Propylene glycol is a particularly preferred alcohol.
[0164] The conditioning particles of this invention are useful for direct application to
fibers or fabrics and as such can be formulated, for example, as aqueous dispersions
as the primary or only active fabric conditioning agent without detergent ingredients.
[0165] The aqueous dispersion in an aerosol form preferably comprises from about 2% to about
60% of the conditioning particles of the present invention; from about 10% to 50%
water; from about 10 to about 30% of a suitable organic solvent; the balance being
a suitable propellant. Examples of such propellants are the chlorinated fluorinated
and chlorofluorinated lower molecular weight hydrocarbons. Nitrous oxide, carbon dioxide,
isobutane and propane may also be used as propellant gases. These propellants are
used at a level sufficient to expel the contents of the container. Suitable organic
materials useful as the solvent or a part of a solvent system are as follows: propylene
glycol, polyethylene glycol (M.W. 200-600), polypropylene glycol (M.W. 425-2025),
glycerine, sorbitol esters, 1,2,6-hexanetriol, diethyl tartrate, butanediol, and mixtures
thereof. The balance of the composition comprises a liquid carrier, preferably the
carrier is water or a mixture of water and monohydric alcohols.

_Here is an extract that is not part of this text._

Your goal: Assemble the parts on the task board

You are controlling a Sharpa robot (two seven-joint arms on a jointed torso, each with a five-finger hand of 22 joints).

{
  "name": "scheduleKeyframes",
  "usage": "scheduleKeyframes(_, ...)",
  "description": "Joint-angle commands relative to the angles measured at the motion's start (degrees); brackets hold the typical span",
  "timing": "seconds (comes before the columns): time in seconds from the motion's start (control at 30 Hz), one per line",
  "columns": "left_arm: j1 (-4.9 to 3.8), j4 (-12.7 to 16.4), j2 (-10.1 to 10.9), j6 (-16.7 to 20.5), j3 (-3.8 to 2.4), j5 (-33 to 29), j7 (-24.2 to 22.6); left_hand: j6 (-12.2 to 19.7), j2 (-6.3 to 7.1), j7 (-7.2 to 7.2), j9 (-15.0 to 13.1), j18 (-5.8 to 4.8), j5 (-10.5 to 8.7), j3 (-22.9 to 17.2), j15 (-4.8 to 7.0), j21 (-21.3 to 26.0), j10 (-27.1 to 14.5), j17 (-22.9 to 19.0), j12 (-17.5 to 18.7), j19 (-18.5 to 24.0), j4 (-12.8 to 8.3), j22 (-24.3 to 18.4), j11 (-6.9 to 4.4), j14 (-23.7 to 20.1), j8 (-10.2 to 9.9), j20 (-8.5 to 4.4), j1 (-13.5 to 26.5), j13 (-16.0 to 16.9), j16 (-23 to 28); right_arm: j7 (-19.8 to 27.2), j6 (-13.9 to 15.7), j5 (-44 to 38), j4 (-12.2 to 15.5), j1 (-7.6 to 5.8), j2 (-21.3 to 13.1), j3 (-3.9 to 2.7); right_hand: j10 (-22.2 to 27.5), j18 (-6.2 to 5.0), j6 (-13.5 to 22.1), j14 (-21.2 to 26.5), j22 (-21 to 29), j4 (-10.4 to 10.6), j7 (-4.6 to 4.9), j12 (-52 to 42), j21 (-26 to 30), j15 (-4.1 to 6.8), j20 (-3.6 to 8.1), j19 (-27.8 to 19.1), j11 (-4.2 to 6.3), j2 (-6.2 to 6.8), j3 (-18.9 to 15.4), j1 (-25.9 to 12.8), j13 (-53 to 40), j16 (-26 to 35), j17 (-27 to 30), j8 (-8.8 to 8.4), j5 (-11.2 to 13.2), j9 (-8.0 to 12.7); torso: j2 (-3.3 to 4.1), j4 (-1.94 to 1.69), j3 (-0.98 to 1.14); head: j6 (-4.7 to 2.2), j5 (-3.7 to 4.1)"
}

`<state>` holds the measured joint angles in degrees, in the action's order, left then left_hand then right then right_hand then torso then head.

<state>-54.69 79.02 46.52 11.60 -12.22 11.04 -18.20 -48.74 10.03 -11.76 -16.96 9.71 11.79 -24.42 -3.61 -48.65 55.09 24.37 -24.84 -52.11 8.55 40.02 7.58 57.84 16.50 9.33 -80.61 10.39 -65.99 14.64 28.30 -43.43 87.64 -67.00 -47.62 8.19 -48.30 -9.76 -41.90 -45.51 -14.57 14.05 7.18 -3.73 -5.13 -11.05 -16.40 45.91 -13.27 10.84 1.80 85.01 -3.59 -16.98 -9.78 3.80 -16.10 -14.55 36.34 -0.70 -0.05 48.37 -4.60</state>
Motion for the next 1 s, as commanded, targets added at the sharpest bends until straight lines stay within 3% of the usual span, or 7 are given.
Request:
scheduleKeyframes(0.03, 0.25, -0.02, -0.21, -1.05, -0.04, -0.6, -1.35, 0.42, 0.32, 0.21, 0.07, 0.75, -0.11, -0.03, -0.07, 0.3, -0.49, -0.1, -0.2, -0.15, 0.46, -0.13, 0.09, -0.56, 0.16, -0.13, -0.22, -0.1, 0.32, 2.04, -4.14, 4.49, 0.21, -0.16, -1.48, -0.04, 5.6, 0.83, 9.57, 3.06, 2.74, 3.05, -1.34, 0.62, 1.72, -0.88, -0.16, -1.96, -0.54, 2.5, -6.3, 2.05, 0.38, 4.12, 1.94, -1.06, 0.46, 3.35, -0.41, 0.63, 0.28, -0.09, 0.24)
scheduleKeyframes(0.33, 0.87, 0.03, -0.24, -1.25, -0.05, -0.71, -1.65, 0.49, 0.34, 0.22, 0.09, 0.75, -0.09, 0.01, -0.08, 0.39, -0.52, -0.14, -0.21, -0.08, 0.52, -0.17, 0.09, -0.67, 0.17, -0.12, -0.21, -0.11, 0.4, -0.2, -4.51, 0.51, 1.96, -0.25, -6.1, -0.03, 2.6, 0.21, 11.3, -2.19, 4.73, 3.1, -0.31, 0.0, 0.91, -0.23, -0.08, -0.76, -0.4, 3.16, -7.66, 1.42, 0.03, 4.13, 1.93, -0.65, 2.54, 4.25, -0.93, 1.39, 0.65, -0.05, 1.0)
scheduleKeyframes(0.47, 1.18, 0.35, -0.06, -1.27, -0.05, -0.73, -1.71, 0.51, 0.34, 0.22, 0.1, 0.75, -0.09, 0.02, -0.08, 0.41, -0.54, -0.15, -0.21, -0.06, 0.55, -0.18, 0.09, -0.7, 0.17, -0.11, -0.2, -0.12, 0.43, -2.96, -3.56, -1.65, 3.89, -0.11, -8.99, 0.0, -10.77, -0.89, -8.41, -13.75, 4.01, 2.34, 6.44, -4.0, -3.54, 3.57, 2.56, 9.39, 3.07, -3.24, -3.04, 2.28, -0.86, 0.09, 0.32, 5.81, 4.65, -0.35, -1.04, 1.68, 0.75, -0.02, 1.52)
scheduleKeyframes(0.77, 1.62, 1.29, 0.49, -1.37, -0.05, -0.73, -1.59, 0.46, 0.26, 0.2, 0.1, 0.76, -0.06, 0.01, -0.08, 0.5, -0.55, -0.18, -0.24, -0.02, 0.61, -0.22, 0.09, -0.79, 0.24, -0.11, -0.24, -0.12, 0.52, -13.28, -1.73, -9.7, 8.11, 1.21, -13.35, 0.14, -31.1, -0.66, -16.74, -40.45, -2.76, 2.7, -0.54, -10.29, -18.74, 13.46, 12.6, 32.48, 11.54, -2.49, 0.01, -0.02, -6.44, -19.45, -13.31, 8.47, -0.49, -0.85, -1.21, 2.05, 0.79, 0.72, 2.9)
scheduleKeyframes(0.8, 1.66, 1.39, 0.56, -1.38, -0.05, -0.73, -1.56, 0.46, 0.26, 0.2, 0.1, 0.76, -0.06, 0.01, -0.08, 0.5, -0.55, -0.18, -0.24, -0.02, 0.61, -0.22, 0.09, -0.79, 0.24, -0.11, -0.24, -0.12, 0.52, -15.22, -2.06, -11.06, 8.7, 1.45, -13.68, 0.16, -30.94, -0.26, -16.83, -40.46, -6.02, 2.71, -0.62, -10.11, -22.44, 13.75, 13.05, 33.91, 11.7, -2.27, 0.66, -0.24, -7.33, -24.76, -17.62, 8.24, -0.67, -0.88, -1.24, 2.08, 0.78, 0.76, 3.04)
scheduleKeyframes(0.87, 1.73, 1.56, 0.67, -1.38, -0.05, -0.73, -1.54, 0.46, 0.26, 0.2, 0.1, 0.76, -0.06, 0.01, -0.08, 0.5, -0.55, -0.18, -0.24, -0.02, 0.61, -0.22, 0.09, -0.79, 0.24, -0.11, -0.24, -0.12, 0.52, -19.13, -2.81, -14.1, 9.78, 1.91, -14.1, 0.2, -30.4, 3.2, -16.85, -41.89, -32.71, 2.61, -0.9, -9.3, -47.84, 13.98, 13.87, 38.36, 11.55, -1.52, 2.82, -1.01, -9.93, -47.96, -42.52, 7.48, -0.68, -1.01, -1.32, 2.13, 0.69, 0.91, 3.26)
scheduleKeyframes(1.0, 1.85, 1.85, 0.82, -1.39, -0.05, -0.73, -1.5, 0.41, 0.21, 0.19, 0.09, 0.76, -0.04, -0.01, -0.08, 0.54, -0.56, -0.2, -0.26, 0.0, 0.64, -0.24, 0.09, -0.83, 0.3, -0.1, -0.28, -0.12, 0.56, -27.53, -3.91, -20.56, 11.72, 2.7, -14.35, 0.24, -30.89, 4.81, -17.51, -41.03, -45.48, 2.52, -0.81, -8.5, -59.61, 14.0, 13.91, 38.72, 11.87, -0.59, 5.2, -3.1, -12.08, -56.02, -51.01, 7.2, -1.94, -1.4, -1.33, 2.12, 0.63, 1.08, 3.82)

[0166] Other optional components of these liquid containing compositions of this type are
conventional in nature, and generally comprise from about 0.1% to about 20% by weight
of the composition. Such optional components for fabric conditioners include, but
are not limited to, colorants, perfumes bacterial inhibitors, optical brighteners,
opacifiers, viscosity modifiers, fabric absorbency boosters, emulsifiers, stabilizers
shrinkage controllers, spotting agents, germicides, fungicides, anti-corrosion agents
and the like.
[0167] The conditioning particles of the present invention are useful as aqueous dispersions
added to the wash or rinse.
[0168] When it is desired to utilize such conditioning particles for use in through-the-wash
(ie, wash added) domestic laundering, it is necessary that the particles have an average
particle diameter as described hereinabove.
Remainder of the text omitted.